Я молчал как истукан, не зная, что сказать дальше.
— И что же? — спросила женщина. — Вы пришли узнать, не продается ли она?
— Нет, вы меня неправильно поняли, — начал я горячо. — Не подумайте ничего плохого. Вот мой паспорт. В Ленинграде я в командировке. На один день задержался, чтобы попросить вас...
Она смотрела на меня чуть-чуть удивленно, но без насмешки, и первое, что я наконец разглядел в ней, были добрые глаза.
Я протянул ей паспорт. Она отодвинула его.
— Вы хотите посмотреть картину? Пожалуйста.
Женщина отступила, пропуская меня в квартиру, закрыла дверь.
— Почему картина заинтересовала вас?
— У нас дома до войны висела очень похожая. Ночное море, парусник на рейде и только одно освещенное окно...
Женщина посмотрела на меня удивленно.
— Вы и окно разглядели? С улицы?
— Да нет, вашу картину я видел плохо. Общие контуры. А на той... На той, что висела дома, окно светилось.
Ей было больше тридцати. Короткие каштановые волосы лежали свободно и красиво. Теперь я разглядел цвет ее глаз. Темно-карий.
Идя вслед за хозяйкой по широкому коридорчику, заставленному старинными шкафами с книгами, я успел разглядеть светлые, телячьей кожи, с золотым тиснением тома «Жизни и деяний Петра Великого», Эти тома могли быть из нашей библиотеки. Женщина привела меня в большой мрачноватый кабинет.

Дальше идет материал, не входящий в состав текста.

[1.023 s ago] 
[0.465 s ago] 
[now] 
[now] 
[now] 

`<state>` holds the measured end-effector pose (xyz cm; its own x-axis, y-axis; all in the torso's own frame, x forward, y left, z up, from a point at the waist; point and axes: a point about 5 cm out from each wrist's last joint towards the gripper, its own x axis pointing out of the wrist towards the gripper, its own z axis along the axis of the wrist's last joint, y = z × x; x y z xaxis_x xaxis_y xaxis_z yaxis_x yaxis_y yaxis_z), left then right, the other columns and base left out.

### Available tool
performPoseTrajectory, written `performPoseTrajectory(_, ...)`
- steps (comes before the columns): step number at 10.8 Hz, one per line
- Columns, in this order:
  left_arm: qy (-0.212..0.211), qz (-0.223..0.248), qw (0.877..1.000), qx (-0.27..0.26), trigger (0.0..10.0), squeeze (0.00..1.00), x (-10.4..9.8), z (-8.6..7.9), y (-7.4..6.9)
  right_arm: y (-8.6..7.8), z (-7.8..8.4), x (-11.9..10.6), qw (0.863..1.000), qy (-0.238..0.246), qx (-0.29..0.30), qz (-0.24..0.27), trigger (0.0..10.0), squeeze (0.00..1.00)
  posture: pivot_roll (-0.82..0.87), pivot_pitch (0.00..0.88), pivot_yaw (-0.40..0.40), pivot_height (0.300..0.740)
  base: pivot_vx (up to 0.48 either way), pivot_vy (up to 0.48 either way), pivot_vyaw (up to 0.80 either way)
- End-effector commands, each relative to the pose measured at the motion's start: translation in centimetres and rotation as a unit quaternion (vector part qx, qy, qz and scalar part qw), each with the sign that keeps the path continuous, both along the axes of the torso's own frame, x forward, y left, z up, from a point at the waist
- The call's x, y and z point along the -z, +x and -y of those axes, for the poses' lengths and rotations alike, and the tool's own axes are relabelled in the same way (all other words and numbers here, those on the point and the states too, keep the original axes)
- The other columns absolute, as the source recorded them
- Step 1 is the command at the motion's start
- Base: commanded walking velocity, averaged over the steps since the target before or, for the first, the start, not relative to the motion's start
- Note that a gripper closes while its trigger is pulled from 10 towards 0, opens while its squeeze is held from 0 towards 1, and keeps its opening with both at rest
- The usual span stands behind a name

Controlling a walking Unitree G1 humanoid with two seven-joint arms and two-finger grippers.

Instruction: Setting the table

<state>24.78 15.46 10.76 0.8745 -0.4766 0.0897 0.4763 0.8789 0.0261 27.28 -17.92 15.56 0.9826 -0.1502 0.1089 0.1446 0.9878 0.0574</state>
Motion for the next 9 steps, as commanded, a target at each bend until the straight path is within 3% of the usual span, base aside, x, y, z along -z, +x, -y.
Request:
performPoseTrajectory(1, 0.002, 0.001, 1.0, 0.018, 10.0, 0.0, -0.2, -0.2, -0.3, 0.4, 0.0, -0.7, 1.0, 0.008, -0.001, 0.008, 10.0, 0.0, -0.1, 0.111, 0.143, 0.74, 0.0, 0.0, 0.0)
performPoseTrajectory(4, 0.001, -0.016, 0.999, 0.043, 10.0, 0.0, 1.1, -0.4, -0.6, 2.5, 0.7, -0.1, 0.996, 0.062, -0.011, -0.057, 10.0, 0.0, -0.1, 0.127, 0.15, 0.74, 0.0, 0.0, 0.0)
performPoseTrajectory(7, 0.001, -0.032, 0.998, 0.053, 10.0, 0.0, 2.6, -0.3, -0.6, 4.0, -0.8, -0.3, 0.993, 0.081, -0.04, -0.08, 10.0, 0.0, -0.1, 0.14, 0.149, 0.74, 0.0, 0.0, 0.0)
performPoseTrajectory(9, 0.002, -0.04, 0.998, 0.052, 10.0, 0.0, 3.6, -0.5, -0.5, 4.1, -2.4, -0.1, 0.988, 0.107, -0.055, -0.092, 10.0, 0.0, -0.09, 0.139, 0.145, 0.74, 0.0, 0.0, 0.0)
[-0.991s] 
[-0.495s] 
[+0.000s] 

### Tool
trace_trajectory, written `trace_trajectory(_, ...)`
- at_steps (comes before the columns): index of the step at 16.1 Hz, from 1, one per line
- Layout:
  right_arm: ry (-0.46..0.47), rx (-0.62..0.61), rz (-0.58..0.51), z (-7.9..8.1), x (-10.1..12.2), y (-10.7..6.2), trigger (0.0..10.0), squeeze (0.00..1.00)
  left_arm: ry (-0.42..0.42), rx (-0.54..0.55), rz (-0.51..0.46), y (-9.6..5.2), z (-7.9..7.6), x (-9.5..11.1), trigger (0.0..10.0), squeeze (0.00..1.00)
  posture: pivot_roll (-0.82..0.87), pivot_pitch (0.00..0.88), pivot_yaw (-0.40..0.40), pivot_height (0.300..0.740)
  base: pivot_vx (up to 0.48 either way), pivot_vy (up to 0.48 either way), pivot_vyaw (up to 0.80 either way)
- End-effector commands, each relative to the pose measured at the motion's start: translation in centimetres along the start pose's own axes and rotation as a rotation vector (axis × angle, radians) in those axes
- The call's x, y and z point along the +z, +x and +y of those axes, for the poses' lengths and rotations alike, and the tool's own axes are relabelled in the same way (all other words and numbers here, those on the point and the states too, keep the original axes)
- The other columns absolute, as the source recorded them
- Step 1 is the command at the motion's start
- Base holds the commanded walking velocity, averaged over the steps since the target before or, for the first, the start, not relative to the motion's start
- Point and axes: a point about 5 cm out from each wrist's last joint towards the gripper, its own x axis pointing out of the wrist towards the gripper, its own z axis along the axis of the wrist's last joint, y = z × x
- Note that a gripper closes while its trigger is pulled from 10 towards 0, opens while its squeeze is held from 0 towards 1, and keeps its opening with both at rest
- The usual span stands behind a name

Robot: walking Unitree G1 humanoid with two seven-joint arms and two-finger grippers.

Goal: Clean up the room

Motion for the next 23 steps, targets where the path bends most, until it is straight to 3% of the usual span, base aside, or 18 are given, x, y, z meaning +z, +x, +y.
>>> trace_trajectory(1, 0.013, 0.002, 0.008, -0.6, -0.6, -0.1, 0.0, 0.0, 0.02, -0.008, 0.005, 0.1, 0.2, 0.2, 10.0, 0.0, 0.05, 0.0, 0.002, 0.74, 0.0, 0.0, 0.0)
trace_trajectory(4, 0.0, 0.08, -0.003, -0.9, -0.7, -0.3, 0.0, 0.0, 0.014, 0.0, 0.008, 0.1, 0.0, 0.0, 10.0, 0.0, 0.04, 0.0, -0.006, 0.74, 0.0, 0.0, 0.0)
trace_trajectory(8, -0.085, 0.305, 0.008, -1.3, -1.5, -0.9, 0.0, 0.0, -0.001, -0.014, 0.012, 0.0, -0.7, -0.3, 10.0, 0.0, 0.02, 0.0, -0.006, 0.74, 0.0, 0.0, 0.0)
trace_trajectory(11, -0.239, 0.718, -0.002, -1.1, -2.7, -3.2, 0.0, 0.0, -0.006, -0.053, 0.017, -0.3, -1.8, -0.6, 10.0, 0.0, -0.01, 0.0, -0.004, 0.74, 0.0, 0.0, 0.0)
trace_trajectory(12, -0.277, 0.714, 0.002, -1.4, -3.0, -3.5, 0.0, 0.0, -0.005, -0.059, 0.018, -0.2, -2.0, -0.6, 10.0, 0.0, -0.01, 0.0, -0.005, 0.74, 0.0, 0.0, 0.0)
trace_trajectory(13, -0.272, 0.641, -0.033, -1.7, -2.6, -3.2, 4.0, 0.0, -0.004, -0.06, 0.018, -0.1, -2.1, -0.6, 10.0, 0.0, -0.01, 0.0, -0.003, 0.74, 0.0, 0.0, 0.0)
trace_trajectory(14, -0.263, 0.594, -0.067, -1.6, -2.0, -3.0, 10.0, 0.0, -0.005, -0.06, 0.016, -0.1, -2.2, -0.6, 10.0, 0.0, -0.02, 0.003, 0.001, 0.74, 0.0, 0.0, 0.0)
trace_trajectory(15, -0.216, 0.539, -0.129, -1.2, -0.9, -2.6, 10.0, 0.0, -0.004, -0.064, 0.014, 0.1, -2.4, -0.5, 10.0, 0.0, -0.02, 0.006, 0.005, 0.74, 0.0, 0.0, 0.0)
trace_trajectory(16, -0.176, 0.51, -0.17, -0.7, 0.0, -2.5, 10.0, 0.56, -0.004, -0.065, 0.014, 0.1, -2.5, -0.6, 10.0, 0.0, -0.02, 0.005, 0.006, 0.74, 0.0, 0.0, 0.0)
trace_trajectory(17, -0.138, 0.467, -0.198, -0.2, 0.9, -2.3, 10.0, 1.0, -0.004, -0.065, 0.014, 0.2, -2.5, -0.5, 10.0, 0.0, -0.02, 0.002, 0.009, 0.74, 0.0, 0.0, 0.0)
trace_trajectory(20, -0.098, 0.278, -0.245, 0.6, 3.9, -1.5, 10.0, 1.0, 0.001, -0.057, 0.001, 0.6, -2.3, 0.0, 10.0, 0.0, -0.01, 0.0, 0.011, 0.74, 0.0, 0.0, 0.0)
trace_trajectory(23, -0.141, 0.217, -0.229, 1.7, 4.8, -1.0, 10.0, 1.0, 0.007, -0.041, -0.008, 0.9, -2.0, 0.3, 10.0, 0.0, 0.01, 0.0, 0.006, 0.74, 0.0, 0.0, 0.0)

— Посидите здесь несколько минут. В гостиной не прибрано.
Увидев, что я все еще держу в руках паспорт, она засмеялась.
— Да спрячьте вы свой паспорт. Просто скажите, как вас зовут.
— Анатолий Сергеевич.
— А меня Софья Николаевна...
Сердце мое екнуло. Софья Ни-ко-ла-ев-на... Значит, она дочь дяди Коли? Да ведь он еще в сорок втором был совсем-совсем старый... А ей только за тридцать. Нет, пожалуй, побольше. Где же ты была, милочка, в сорок втором? В эвакуации? Или в этой пропахшей запахом съестного квартире?
Я чувствую, как волна ненависти прокатывается через мое сердце. Спокойно! Дети за отцов не отвечают. У этой женщины добрые глаза.
Видимо, заметив мою нервозность, Софья Николаевна посмотрела на меня с любопытством, хотела что-то спросить. Но не спросила. Сказала только:
— Посидите, я сейчас. — И вышла.
В одиночестве я немного пришел в себя.